- INSTRUCTIONS TO FOLLOW -
The lines to extract begin at the one containing "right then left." and run to the end of the listing; set them down exactly and alone.

- DATA EXTRACT -
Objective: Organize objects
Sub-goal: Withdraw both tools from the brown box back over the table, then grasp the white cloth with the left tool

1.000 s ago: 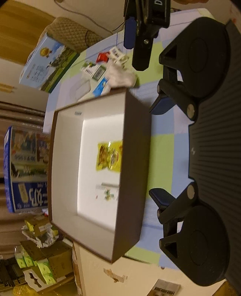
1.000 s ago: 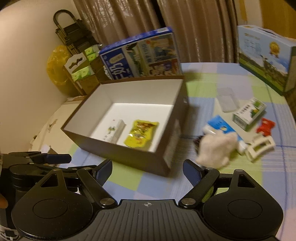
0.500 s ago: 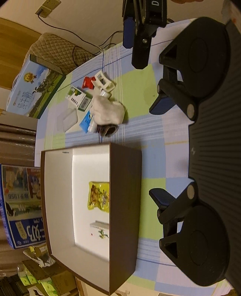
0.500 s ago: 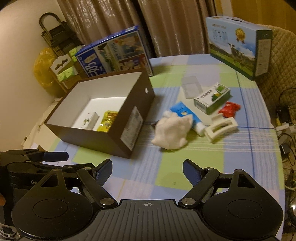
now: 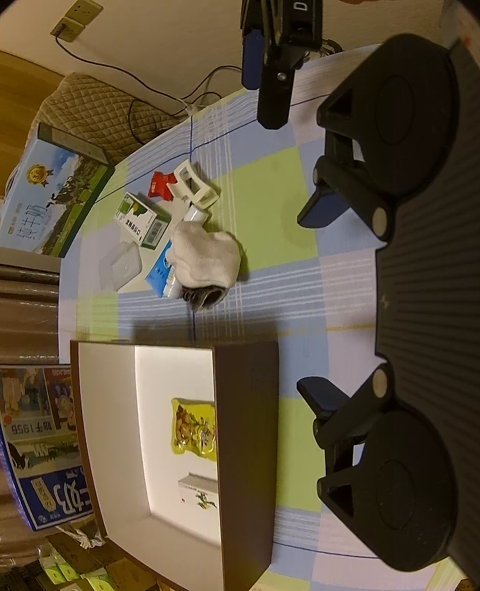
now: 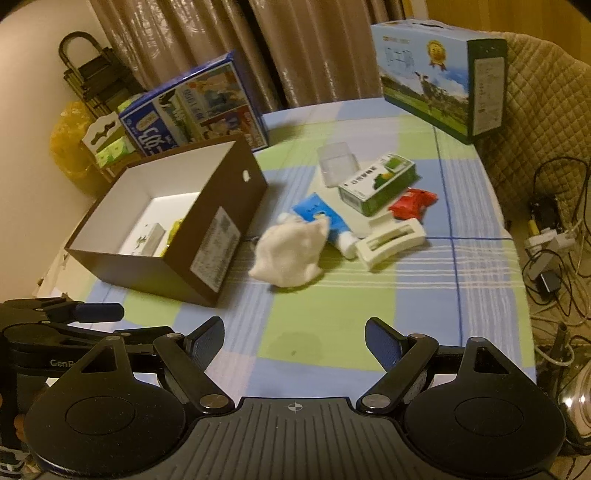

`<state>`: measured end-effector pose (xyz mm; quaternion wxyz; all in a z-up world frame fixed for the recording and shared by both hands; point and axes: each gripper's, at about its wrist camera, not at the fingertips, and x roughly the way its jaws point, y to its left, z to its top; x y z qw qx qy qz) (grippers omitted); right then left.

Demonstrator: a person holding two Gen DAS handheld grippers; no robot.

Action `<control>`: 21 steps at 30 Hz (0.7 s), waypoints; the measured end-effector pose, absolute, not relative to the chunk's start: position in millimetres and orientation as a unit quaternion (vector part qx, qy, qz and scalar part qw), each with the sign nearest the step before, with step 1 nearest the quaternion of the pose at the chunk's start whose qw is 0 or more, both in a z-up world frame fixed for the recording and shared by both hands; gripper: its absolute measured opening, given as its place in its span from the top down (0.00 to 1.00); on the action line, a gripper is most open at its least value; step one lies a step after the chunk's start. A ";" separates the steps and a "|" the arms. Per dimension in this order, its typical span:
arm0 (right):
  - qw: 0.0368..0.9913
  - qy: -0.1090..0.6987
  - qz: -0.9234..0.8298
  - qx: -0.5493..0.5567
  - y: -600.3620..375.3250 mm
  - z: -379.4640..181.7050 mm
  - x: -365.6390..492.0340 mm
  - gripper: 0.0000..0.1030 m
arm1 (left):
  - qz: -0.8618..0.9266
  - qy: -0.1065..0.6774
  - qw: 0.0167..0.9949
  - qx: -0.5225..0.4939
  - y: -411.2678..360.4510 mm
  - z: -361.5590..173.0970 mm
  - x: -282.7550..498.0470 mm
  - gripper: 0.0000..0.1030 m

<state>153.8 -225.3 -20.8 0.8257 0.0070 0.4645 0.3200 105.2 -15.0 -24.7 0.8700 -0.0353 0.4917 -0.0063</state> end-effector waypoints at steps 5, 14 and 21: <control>0.826 0.467 0.316 0.009 -235.5 -24.6 163.0 0.21 | -0.008 0.494 0.869 -0.030 -27.3 -25.5 111.8 0.16; 0.830 0.471 0.298 0.019 -254.9 -32.4 182.1 0.21 | -0.016 0.495 0.869 -0.017 -47.1 -28.3 130.4 0.16; 0.838 0.474 0.270 0.023 -267.0 -43.9 200.8 0.21 | -0.026 0.497 0.867 -0.003 -63.6 -38.0 153.6 0.15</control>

- EXERCISE ANSWER -
`<state>`: measured end-effector pose (xyz mm; quaternion wxyz; all in a z-up world frame fixed for the recording and shared by both hands; point and axes: each gripper's, at about its wrist camera, not at the fingertips, and x roughly the way its jaws point, y to its left, z to its top; x y z qw qx qy qz) (grippers omitted); right then left.

Demonstrator: a person holding two Gen DAS handheld grippers; no robot.

Action `<control>`: 21 steps at 30 Hz (0.7 s), waypoints; the measured end-effector pose, absolute, not relative to the chunk's start: position in millimetres and orientation as a unit quaternion (vector part qx, qy, qz and scalar part qw), each with the sign nearest the step before, with step 1 nearest the quaternion of the pose at the chunk's start whose qw is 0 or more, both in a z-up world frame fixed for the recording and shared by both hands; gripper: its absolute measured opening, given as its place in its span from the top down (0.00 to 1.00); on the action line, a gripper is most open at its least value; step one lies a step after the chunk's start. A ";" separates the steps and a "|" the arms. Per dimension in this order, its typical span:
arm0 (right):
  - qw: 0.0368..0.9913
  - qy: -0.1090..0.6987
  - qz: -0.9234..0.8298
  - qx: -0.5493..0.5567
  - y: -600.3620..375.3250 mm
  - z: -379.4640..181.7050 mm
  - x: -365.6390..492.0340 mm
  - gripper: 0.0000..0.1030 m
arm1 (left):
  - qz: -0.8618..0.9266
  - qy: -0.1065..0.6774
  - qw: 0.0167..0.9949
  - qx: -0.5225..0.4939
  - y: -411.2678..360.4510 mm
  - z: -361.5590..173.0970 mm
  - x: -282.7550..498.0470 mm
  - gripper: 0.0000..0.1030 m

<state>153.8 -225.3 -20.8 0.8257 0.0070 0.4645 0.3200 105.2 -15.0 -24.7 0.8700 -0.0353 0.4917 -0.0063</state> end-effector waypoints at steps 5, 14 and 21: <control>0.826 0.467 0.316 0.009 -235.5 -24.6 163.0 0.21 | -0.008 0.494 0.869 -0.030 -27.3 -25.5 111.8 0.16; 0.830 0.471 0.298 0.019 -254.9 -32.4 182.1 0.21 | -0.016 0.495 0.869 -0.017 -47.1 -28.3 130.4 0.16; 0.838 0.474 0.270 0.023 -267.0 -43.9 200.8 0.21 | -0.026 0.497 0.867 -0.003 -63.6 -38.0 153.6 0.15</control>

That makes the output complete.